The starters are likewise really good. Barry's bread and smoked fish offers an astonishingly light and creamy smoked fish butter on good bread. Whitebait and egg batter turns out to be a little crisp base with a kind of light herby aioli. I think our waiter referred to a fish and chips aesthetic and it does have that, a bite reminding you of salt and batter and the ocean.
Roasted cabbage, oyster cream is a bowl holding a big chunk of cabbage which has been roasted to keep its shape, a simple good way to eat cabbage. The vinegar makes it rather astringent; the oyster cream is less prominent than it might be.

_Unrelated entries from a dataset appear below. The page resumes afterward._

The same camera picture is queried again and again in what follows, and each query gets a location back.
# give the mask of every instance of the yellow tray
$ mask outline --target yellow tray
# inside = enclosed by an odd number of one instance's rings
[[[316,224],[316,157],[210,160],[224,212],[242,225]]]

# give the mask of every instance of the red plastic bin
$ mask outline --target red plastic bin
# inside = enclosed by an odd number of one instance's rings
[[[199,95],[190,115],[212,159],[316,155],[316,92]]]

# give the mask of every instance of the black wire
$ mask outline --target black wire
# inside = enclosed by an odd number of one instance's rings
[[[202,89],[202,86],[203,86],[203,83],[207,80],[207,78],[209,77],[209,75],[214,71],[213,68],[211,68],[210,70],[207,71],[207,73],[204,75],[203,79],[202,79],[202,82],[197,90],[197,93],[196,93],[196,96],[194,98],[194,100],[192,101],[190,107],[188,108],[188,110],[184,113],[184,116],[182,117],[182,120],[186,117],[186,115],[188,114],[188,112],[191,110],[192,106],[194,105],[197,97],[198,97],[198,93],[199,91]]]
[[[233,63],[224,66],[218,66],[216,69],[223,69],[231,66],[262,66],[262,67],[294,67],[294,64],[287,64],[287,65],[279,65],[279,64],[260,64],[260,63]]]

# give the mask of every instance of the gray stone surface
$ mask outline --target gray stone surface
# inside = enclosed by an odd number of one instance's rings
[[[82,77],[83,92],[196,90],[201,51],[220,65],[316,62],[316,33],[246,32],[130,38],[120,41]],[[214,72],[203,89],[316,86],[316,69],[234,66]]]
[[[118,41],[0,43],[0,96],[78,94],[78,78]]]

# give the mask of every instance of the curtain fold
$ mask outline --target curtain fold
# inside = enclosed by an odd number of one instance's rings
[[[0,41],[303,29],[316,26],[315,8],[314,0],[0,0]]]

Pork with "kombucha carrots", apple and fennel is a thick slice of pork, the slice of crackling on top, with the dehydrated carrots that do feel like they've had a fermented tea soaking with a highly savoury, kind of funky result. There's a strong sticky sauce on the plate, tasting unmistakably of manuka honey. Manuka honey and kombucha are both undoubtedly ingredients of the moment, but there's an almost unpleasant strength to the honey that you can't avoid. It's a wild dish, awkward, bold, I'm not sure a complete success.
Service is great at Pilot, immediate, attentive and useful. So go ahead and ask about the wine; you'll get sensible answers. I'm drinking Bryan Martin's pet nat out of the best champagne glass I have encountered - one of those wide, shallow bowls, firmly back in fashion, but these are better than grandma's. The stem is so wide that when the bubbles move up they create a veritable volcano on the surface, a kind of broiling hot pool of champagne. So excellent. The staff describe the Borachio Field Blend as a wild wine with a mouse characteristic. A what? Mouse. A bit of fur at the end. Right, so actual mouse. But serving it on ice counters the fur, they say, and since we're not tasting definitive mouse or fur, we take it the technique works.

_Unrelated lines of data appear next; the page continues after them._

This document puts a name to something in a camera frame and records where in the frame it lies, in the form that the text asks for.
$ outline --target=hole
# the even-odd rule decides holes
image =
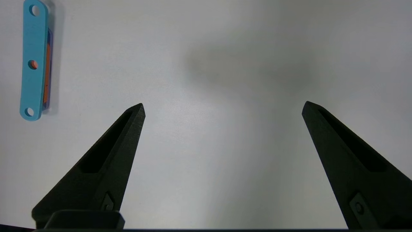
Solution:
[[[40,14],[40,9],[36,5],[31,5],[29,7],[29,11],[30,11],[30,14],[33,15],[33,16],[39,16],[39,14]]]
[[[31,68],[31,69],[33,69],[33,70],[36,70],[37,67],[38,67],[38,64],[37,64],[37,62],[36,62],[35,60],[29,60],[29,62],[28,62],[28,67]]]
[[[26,108],[26,109],[24,110],[24,113],[25,113],[27,116],[31,117],[31,116],[34,115],[34,110],[33,110],[32,108]]]

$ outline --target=white table surface
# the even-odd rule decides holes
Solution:
[[[345,228],[301,117],[337,116],[412,177],[412,1],[49,0],[51,109],[19,115],[22,0],[0,0],[0,223],[128,107],[126,228]]]

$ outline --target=purple part
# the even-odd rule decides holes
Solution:
[[[49,69],[49,76],[46,77],[49,79],[49,89],[48,89],[49,95],[48,95],[47,101],[43,103],[42,110],[46,110],[50,106],[50,94],[51,94],[50,87],[52,85],[52,60],[53,60],[52,59],[53,58],[53,33],[50,30],[50,28],[47,30],[47,44],[50,45],[50,69]]]

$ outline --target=blue plastic bracket
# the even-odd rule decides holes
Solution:
[[[49,11],[41,1],[24,1],[20,115],[28,121],[38,120],[42,115],[48,16]]]

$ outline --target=screw
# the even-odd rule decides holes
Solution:
[[[359,203],[359,202],[356,202],[356,203],[355,203],[355,208],[356,208],[356,211],[357,211],[360,215],[362,215],[362,214],[365,212],[362,204]]]

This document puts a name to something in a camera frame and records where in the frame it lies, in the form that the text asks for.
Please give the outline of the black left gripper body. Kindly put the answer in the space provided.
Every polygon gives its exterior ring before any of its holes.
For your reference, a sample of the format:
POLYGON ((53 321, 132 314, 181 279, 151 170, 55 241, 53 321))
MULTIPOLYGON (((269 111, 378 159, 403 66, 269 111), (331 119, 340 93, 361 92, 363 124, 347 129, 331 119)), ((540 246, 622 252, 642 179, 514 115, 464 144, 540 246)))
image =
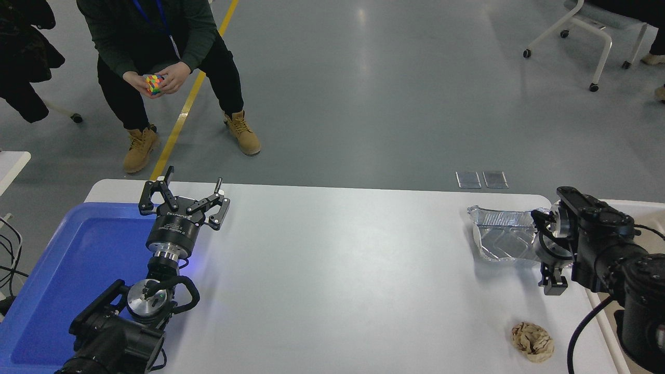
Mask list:
POLYGON ((178 258, 189 258, 192 255, 200 225, 205 219, 202 211, 187 212, 187 208, 195 202, 194 199, 176 199, 177 211, 172 211, 166 202, 160 204, 157 207, 156 220, 145 243, 147 249, 152 253, 176 251, 178 258))

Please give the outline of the person's right hand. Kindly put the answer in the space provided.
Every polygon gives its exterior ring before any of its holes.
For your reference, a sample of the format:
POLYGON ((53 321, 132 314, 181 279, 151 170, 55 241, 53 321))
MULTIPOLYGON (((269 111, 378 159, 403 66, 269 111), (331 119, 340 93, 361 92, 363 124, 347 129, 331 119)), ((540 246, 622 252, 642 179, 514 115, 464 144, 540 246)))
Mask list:
POLYGON ((148 99, 157 99, 158 97, 161 96, 160 93, 153 95, 151 87, 148 84, 147 80, 145 80, 145 77, 143 75, 136 73, 135 71, 125 72, 123 74, 123 79, 126 81, 126 83, 135 88, 137 92, 147 97, 148 99))

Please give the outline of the person's left hand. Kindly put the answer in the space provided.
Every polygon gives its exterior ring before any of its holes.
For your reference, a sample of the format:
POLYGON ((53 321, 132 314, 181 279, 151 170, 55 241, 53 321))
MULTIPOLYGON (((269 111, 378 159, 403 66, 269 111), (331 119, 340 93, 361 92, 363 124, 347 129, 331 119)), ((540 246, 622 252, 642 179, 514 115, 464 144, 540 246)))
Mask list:
POLYGON ((159 86, 160 93, 170 95, 178 92, 191 73, 192 70, 190 67, 182 61, 171 64, 161 71, 156 72, 157 75, 164 77, 163 82, 159 86))

The room is small, especially with the new screened-off entrance. The music is upbeat, the feel is fashionable and young. There is a planting wall, which I'm pretty sure is blooming with plastic or fabric, but it's pretty nevertheless, as are the hanging lights and looped cords over the ceiling. And the lovely little stone plates, which keep being taken away and replaced, along with the cutlery, between courses.
Potato ice-cream and brown butter is literally potato ice-cream, made with desiree potatoes and tasting of potato, with brown butter mousse and maybe shiitake mushroom dust. A kind of loony dessert which is nevertheless quite fascinating.
Pineapple sorbet with lime marshmallow is more than fascinating; it's also just lovely and one of the most exciting desserts I can remember. The sorbet is made with burnt pineapple and has that charcoal back taste which in my view it would be better without. Burning and smoking things is the thing to do.
The marshmallow is not delicate but a big pillowy base for the sorbet, not sweet but tasting of lime and brightness. There's olive oil which is so distinctively olive oil, weird and exciting. And tiny delicate tips of lemon grass, delicate and astonishing. But by this stage of the meal I'm primed to be astonished, and to be pleased.
So it's all good in Ainslie. We don't normally score so high on a first visit; a restaurant generally needs to settle in and prove itself first. But Pilot deserves this score for the moment; whether it can stick to this level of precision and obsession, and whether Canberra diners will reward it, time will tell.